**Activity**: List, from the lines below, each one with "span" in it.

::::::::

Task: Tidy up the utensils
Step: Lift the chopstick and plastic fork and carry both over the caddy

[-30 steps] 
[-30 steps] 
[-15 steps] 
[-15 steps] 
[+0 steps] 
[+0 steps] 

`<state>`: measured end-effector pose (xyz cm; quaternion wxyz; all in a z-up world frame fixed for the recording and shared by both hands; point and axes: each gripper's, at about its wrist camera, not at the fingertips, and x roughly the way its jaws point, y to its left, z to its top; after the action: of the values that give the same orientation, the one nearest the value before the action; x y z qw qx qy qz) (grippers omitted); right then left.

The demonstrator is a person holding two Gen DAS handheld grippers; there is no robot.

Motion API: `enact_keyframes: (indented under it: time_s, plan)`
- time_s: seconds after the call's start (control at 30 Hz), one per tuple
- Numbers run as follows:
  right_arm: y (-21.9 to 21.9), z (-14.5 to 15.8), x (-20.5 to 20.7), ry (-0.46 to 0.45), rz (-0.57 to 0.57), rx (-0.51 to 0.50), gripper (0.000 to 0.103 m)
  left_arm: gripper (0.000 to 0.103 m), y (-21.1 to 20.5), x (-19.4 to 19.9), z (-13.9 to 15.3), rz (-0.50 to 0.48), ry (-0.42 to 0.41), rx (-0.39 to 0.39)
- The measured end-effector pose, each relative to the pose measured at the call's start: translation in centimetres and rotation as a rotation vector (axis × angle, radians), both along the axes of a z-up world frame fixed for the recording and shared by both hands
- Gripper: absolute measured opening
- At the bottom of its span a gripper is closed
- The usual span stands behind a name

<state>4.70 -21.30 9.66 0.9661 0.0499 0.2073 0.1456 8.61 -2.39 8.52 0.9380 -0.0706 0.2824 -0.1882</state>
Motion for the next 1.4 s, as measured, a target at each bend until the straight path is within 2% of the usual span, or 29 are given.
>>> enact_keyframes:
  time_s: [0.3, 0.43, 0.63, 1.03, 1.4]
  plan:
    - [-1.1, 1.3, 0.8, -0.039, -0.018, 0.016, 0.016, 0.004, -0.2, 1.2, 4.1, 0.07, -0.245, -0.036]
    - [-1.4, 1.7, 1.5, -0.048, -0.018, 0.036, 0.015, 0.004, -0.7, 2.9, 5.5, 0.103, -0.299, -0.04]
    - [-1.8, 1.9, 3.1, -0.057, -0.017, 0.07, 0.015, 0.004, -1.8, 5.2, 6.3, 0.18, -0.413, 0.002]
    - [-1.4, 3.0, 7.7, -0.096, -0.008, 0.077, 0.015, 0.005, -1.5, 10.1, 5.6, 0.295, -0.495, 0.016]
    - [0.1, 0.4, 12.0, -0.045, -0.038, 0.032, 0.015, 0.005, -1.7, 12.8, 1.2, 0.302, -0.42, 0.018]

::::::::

**Answer**:
- At the bottom of its span a gripper is closed
- The usual span stands behind a name
Motion for the next 1.4 s, as measured, a target at each bend until the straight path is within 2% of the usual span, or 29 are given.

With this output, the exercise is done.